278 - BOOSTING THE MATERNAL ANTIBODY RESPONSE AGAINST SARS-CoV-2 RESULTS IN INCREASED TRANSFER TO INFANTS DURING PREGNANCY FETAL IMMUNE RESPONSE TO SARS-CoV-2 INFECTION AND IMMUNIZATION DURING PREGNANCY

Poster Number: 278
Publication Number: 278.226

Kristen Smith, National Capital Consortium, Bethesda, MD, United States; Zachary Weber, Walter Reed Military Medical Center, Silver Spring, MD, United States; Krista M. Mehlhaff, Uniformed Services University of the Health Sciences F. Edward Hebert School of Medicine, Bethesda, MD, United States; Eric Laing, Uniformed Services University of the Health Sciences F. Edward Hebert School of Medicine, Bethedsa, MD, United States; Amanda Cain, Walter Reed National Military Medical Center, Washington, DC, United States; Allison M. Malloy, USUHS, Bethesda, MD, United States

Background: Passive transfer of IgG antibodies through the placenta during pregnancy, primarily third trimester, reduces the incidence of various infectious diseases in infants. Increased maternal antibody levels to influenza, respiratory syncytial virus, pertussis and rubella as well as implementation of third trimester influenza and pertussis vaccination strategies correlate with improved infant protection against these infections. The development of protective immunity against SARS-CoV-2 and the response to novel messenger RNA vaccines in pregnant women is currently poorly understood and limits the ability to determine whether passive immunity during pregnancy can protect infants.

Objective: Evaluate the passive transfer of antibodies during pregnancy after SARS-CoV-2 infection or maternal immunization. 

Design/Methods: Prospective multi-center cohort study of pregnant women ≥18 years of age who acquired SARS-CoV-2 infection and/or received at least one dose of mRNA SARS-CoV-2 vaccine before or during pregnancy. Native infection confirmation was evaluated using serum nucleoprotein concentration, which is not found in infection naïve immunized patients. Fluorescently stained antibodies against the spike protein of SARS-CoV-2 from maternal serum and cord blood were quantitatively measured using mean fluorescence intensity (MFI) and compared by vaccination status using exact Wilcoxon rank sum tests. 

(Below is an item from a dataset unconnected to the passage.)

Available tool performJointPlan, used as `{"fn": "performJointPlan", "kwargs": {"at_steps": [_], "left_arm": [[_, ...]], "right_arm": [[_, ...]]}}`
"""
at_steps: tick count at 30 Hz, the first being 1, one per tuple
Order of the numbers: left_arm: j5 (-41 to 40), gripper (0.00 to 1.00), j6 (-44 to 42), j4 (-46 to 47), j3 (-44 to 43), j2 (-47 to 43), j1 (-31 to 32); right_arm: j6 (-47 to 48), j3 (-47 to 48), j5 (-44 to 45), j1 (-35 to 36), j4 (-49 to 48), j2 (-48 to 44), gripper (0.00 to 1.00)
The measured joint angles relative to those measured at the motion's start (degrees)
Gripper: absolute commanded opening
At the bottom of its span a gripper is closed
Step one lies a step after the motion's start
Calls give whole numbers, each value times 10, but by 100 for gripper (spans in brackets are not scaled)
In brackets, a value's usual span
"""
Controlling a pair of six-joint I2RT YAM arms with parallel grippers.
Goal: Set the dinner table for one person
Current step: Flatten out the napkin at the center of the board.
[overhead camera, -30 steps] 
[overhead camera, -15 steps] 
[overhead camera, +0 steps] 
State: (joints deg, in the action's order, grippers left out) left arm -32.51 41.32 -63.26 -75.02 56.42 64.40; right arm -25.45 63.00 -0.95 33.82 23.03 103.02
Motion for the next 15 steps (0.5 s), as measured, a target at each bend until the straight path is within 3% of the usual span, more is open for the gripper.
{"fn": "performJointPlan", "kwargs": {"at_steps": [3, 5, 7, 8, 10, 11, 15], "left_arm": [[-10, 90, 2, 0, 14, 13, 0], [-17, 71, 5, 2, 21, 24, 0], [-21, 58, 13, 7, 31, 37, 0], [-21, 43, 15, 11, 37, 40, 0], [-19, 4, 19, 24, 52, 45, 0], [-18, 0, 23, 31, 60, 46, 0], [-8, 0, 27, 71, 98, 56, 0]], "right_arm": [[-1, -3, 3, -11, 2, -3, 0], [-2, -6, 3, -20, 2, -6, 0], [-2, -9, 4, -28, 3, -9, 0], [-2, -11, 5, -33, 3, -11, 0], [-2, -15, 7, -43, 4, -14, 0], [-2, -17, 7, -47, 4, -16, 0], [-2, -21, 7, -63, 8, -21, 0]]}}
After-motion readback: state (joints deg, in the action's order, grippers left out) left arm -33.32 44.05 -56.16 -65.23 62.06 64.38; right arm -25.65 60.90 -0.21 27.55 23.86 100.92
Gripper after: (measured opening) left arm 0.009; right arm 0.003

Results: Of the eight couplets with available cord blood, each mother was infected with SARS-CoV-2 prior to delivery with confirmatory nucleoprotein concentrations in both maternal and fetal circulation. Three of these mothers were vaccinated prior to delivery. Quantitative measurement and vaccination status are summarized (Figure). Antibody concentrations, as measured by MFI, were higher for mothers who were infected and vaccinated prior to delivery, versus those who were unimmunized, in both maternal (p = 0.04) and fetal circulation (p = 0.04).Conclusion(s): Our findings demonstrate that native infection followed by immunization resulted in a higher antibody titer in a small cohort of mothers and their infants, respectively. Our results suggest that priming of the maternal immune system followed by boosting with immunization is required to induce a higher magnitude of SARS-CoV-2 specific antibodies in mothers resulting in increased passive transfer during pregnancy to their infants.
Figure.SARS-CoV-2 IgG concentrations present in maternal and fetal circulation represented by mean fluorescence intensity (MFI). Native maternal infection confirmed via SARS-CoV-2 nucleoprotein presence in maternal serum and infant cord blood. A statistically significant association was found in the MFI of mothers who experienced both infection and immunization during their pregnancy (p = 0.04) and this correlated with a statistically significant MFI in their respective offspring (p = 0.04). There was no statistical significance in unimmunized, but previously infected, mothers or their offspring.